A single atom isolated somehow will, if you exite it via sunlight or electricity or heat radiation or whatever, send out photons of it's own, yes. It is not in any way dependant on surrounding photons to do so.
What I ment with magnify is that if we have a machine that picks up a single photon, and sends out 10 photons of the exact same type, our brain can see that as a coloured dot.
When we say atoms have a colour, we mean that the electrons of that atom sends out light with a certain frequency that is interpreted in the brain as colour. The other parts of the atom, like neutrons, does not send out light and are as such invisible. We still consider the light coming from the electrons as coming from the atom as a whole.
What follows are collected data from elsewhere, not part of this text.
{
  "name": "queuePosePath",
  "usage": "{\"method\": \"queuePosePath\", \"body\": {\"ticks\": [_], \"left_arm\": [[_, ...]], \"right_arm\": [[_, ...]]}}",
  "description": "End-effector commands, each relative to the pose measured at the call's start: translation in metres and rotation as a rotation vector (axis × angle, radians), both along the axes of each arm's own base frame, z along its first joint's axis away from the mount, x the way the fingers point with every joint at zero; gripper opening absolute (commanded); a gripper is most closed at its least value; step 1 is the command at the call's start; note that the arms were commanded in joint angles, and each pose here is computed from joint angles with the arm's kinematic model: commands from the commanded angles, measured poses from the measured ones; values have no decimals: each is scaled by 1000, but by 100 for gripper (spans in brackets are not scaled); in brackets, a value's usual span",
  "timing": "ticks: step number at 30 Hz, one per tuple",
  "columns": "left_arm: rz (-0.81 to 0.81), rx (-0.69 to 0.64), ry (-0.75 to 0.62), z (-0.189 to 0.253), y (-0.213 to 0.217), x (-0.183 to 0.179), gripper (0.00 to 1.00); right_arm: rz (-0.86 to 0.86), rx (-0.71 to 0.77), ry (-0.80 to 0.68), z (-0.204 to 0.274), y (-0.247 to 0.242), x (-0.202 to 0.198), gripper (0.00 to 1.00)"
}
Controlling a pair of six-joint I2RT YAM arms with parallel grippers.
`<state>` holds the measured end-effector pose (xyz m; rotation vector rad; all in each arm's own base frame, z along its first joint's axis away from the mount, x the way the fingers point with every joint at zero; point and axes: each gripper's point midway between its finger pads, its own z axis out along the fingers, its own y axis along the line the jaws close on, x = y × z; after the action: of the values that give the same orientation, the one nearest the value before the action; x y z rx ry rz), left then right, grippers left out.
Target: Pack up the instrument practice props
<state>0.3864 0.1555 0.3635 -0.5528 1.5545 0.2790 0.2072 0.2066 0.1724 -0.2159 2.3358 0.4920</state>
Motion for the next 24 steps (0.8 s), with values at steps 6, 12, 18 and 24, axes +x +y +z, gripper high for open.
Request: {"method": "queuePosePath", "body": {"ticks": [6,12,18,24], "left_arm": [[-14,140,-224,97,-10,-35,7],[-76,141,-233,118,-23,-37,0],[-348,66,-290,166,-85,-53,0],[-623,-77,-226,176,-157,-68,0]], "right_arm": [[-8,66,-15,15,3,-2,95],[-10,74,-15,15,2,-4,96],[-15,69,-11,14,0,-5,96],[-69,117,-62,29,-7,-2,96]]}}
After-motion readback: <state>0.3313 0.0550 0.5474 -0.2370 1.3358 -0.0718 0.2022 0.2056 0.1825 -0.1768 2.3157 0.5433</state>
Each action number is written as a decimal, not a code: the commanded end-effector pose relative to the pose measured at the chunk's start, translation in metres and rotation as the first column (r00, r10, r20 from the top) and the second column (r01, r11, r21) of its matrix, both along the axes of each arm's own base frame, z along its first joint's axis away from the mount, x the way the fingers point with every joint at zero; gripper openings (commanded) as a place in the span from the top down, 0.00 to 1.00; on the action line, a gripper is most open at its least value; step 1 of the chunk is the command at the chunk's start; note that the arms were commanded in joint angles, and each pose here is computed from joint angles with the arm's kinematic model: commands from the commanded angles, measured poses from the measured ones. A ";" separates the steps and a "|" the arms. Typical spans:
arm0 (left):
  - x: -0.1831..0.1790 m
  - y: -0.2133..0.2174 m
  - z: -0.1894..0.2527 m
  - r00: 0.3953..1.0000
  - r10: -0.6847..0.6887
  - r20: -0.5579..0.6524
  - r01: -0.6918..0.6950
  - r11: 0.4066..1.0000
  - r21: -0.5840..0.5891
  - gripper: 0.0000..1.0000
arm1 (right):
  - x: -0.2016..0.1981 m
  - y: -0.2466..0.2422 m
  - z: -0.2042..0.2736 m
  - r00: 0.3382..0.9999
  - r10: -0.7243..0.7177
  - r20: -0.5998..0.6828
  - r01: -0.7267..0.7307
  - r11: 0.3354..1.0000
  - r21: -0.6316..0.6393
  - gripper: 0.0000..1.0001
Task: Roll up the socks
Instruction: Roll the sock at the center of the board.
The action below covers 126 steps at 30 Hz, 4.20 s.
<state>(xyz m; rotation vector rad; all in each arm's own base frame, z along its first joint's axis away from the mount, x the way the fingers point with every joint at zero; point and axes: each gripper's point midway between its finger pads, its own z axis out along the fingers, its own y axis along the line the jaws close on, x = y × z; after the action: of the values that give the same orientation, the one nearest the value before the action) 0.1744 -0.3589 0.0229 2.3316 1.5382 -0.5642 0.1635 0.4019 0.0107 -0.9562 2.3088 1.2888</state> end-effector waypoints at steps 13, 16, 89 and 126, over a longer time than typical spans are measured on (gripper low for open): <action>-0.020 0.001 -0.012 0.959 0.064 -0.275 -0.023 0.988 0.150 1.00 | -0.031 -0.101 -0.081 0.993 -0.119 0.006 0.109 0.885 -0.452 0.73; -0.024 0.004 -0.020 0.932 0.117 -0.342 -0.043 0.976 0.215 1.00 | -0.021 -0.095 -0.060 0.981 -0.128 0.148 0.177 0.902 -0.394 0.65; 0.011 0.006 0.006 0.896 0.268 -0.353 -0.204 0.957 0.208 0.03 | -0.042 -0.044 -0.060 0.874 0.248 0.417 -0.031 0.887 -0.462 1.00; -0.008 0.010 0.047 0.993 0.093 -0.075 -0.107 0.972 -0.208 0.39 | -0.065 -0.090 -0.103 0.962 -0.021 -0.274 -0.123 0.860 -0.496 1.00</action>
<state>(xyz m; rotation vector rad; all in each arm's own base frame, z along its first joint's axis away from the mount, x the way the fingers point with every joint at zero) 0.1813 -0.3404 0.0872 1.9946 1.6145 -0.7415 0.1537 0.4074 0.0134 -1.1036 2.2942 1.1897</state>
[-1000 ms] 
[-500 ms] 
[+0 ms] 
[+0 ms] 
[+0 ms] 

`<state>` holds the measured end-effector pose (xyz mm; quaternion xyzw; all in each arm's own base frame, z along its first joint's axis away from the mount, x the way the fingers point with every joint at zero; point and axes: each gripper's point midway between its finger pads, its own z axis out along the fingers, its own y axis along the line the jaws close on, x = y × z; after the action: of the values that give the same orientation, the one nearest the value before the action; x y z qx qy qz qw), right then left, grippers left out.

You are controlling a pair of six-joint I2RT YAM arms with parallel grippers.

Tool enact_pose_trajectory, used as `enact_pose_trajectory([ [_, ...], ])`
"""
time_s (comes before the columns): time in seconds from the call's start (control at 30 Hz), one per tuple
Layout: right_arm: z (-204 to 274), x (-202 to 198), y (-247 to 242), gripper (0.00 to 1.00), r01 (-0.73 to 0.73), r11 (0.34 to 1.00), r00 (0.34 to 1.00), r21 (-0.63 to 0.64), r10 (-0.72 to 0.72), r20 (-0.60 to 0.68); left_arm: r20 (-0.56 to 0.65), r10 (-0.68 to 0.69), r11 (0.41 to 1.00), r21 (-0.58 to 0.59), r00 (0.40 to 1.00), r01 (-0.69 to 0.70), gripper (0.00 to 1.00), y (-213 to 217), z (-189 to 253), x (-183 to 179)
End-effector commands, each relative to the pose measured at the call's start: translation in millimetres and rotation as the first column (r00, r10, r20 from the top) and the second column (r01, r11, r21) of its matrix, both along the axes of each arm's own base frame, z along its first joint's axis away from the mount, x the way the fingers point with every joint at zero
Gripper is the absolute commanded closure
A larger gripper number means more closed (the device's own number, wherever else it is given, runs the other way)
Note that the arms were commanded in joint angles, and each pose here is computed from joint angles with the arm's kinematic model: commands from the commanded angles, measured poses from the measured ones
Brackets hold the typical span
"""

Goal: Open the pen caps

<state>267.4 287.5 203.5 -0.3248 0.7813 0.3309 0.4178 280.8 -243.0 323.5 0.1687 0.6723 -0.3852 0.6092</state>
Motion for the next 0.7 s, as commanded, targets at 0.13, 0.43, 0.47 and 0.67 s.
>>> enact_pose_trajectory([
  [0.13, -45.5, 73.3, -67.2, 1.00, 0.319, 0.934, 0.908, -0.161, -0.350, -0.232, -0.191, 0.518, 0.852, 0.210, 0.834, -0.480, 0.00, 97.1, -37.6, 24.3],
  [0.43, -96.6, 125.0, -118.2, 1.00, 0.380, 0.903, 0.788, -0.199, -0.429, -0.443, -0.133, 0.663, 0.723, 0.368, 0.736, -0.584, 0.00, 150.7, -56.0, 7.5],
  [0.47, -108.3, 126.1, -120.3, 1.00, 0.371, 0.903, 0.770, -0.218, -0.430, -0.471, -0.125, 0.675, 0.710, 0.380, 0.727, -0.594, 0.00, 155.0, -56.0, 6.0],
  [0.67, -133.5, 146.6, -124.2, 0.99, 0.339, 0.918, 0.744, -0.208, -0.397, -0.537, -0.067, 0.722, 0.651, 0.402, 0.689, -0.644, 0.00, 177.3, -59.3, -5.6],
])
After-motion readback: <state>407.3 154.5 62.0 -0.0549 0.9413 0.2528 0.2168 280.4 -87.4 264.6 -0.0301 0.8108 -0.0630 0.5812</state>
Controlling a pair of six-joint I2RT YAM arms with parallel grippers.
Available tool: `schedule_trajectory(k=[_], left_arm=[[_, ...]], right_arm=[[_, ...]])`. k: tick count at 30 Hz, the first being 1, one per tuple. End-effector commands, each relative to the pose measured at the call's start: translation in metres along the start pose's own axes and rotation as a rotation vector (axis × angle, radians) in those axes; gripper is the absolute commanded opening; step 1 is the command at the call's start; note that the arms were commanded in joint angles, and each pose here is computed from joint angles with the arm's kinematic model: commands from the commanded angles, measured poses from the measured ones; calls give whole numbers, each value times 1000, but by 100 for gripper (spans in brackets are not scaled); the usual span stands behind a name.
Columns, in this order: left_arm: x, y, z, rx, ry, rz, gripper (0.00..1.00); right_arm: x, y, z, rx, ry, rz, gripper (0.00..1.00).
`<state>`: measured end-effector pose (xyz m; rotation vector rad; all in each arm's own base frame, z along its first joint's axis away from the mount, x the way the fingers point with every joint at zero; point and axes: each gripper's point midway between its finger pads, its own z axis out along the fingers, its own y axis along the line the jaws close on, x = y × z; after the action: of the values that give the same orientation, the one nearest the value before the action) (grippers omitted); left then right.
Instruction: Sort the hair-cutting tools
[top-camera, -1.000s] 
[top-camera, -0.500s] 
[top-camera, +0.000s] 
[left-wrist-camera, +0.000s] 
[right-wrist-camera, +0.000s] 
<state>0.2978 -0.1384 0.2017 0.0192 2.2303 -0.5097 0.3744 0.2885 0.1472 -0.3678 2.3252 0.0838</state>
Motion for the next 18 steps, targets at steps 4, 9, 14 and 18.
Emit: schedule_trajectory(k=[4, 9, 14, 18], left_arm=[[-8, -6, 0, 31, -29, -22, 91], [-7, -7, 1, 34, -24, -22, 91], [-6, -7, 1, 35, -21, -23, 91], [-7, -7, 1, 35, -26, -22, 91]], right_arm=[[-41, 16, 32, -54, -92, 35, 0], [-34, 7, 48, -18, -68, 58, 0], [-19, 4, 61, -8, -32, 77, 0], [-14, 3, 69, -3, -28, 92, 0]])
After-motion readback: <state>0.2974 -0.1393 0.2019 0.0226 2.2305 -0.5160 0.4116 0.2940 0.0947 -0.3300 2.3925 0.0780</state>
Wavelenght and frequency are directly related by a simple formula, in the case of light it's Frequency = Speed of light divided by Wavelenght. So each frequency have one specific wavelenght, since the speed of light is constant.
The wavelenght of an EM-wave is not related to how large the wave is, or how much space it takes up. It is only related to the shifting of the electrical (E) and magnetical (M) fields. A ray is completely straight.
The frequency also depends only on the EM properties of the ray, and describes how many 'peaks' (in field strenght) that passes a certain point per second.
None of these has anything at all to do with size or largeness; all light-waves are exactly the same size. It's just the behaviour of the energy it carries that changes.